Moneybox

Despite All the Hysterical Reporting About a Worker Shortage, Employers Magically Keep Finding People to Hire

NEW YORK, NY - MAY 4: A 'now hiring' sign hangs on the door of a GNC Nutrition store in Lower Manhattan, May 4, 2018 in New York City. U.S. unemployment fell to a near historic low of 3.9 percent and hiring remained strong in April. The Dow finished up over 300 points at the close on Friday. (Photo by Drew Angerer/Getty Images)
America. Drew Angerer/Getty Images

For months now, America’s business press has been telling us that the country is facing a historic labor “shortage,” thanks to the low, low unemployment rate. Bosses are scrounging to find workers and sweating over the possibility of having to hike pay as their employees threaten to quit for better jobs, we’ve been informed. The odd hysteria reached its zenith on Thursday, with a tweet from CNBC that might as well have compared the mere threat of rising wages to the plague:

Maybe that’s just what clickbait for the C-suite set looks like?

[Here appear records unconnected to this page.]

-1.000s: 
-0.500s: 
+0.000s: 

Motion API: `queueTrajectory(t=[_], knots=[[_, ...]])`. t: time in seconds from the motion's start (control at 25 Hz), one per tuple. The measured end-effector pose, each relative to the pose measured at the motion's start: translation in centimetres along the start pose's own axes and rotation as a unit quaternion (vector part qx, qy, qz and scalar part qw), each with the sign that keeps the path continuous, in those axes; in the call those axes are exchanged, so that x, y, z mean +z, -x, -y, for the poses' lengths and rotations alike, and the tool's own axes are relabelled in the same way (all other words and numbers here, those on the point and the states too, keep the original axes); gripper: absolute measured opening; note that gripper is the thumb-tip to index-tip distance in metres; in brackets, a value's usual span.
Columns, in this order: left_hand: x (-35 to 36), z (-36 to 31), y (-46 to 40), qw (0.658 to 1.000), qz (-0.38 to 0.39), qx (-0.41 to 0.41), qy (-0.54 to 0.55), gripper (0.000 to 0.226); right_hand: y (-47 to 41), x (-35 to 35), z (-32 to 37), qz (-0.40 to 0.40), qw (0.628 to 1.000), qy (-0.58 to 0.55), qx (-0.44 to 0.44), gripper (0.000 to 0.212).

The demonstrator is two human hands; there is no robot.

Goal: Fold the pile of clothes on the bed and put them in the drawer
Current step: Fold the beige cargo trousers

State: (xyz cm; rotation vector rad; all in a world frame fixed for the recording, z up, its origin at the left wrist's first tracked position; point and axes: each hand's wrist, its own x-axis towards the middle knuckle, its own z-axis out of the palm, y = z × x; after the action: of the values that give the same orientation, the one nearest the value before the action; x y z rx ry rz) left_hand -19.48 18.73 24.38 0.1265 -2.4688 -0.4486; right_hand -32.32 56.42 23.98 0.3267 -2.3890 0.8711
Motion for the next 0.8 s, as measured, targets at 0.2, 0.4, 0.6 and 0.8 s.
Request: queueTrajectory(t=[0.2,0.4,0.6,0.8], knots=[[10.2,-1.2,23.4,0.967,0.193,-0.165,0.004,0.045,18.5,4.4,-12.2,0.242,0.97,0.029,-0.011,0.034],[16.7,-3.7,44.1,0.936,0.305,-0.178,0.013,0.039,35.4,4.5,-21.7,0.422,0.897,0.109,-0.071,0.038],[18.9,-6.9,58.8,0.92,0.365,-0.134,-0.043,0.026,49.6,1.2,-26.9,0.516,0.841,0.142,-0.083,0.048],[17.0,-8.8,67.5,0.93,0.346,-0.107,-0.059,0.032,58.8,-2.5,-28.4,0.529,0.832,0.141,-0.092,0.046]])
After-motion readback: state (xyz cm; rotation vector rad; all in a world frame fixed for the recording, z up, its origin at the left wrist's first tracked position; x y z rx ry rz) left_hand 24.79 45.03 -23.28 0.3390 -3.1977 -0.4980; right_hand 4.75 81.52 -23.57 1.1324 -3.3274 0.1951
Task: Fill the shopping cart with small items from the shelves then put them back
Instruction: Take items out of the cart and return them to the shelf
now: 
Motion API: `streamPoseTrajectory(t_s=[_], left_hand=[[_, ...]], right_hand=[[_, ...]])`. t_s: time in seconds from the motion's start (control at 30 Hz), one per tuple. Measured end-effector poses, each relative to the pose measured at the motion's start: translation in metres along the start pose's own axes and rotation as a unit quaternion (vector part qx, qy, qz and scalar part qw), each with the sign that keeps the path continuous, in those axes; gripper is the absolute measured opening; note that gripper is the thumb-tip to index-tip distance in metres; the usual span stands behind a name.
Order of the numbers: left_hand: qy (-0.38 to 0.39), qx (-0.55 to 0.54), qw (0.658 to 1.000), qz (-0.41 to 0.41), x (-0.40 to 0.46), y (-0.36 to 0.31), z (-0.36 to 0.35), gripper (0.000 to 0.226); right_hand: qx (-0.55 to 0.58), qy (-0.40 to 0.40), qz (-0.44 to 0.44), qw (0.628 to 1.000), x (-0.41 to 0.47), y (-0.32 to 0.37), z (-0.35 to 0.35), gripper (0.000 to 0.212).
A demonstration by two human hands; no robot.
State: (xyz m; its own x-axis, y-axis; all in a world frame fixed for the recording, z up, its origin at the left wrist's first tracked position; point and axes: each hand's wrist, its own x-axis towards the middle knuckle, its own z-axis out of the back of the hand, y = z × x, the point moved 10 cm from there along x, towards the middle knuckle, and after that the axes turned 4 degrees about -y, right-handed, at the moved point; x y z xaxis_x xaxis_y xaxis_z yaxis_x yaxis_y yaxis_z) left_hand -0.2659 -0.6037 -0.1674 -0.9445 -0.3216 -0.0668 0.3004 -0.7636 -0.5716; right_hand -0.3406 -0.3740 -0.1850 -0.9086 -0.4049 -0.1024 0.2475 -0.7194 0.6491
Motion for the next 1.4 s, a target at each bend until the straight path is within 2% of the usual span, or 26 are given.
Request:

And yet: Despite all the hype about shortages, companies still seem still seem to be finding plenty of people to hire. The U.S. added 213,000 new jobs in June, the government reported on Friday, bringing the average for the first half of 2018 to 215,000 per month. Payrolls are actually growing faster this year than they did in 2017 or 2016.

Average job growth
Jordan Weissmann

This is not what you would expect to see in a country facing a crippling dearth of employable adults. If there literally weren’t enough workers to go around, job growth would eventually have to tail off. That, of course, isn’t happening. Despite the low official unemployment rate, employers are filling somewhere north of 200,000 new positions, month after month, far more than is necessary to keep up with population growth.

One reason for this dissonance is that when some people say there’s a “labor shortage,” they don’t literally mean there isn’t anybody around to hire. Rather, they mean that companies can’t find what they consider traditionally qualified applicants willing to work at the exact wage management wants to pay. One theme that’s come up again and again in articles this year is that companies are finding themselves hiring people they might not have a couple of years ago, such as ex-cons or teenagers. In its piece Thursday, CNBC suggested that businesses might have to start spending more money on training their staff, God forbid. But none of that means there’s a shortage of labor per se. It’s a sign that the economy is good enough that people who wouldn’t have been able to find work before now can. Only a Walmart executive or a McDonald’s franchisee could view that as crisis.

It’s possible, of course, that the U.S. could be adding jobs even faster if there were more workers to go around. There are signs, for instance, that employers are having a somewhat harder time filling job vacancies, which could be holding back the economy slightly. It’s also possible that individual cities or towns might really be hurting for workers, especially in parts of the Midwest where populations have been declining.

But along with the strong headline jobs number, Friday’s jobs report offered other evidence that there are still plenty of workers available for the hiring. For instance, the unemployment rate went up. That was because the government only counts people as officially “unemployed” if they are hunting for work while jobless, and last month more Americans dipped back into the labor pool to go looking for employment. In other words, people saw the economy was getting better and got off the sidelines. Meanwhile, hourly wages are still growing at well under 3 percent year-over-year—slower than before the Great Recession—suggesting that companies still aren’t facing intense pressure to hike pay. Overall, the numbers paint a picture of a steadily improving job market that’s been getting friendlier to workers, but still has yet to reach its full potential. It’s the same basic trend we’ve been looking at for years. We should only be so fortunate for it to suddenly turn into an “epidemic” of higher pay—but we’re not there yet.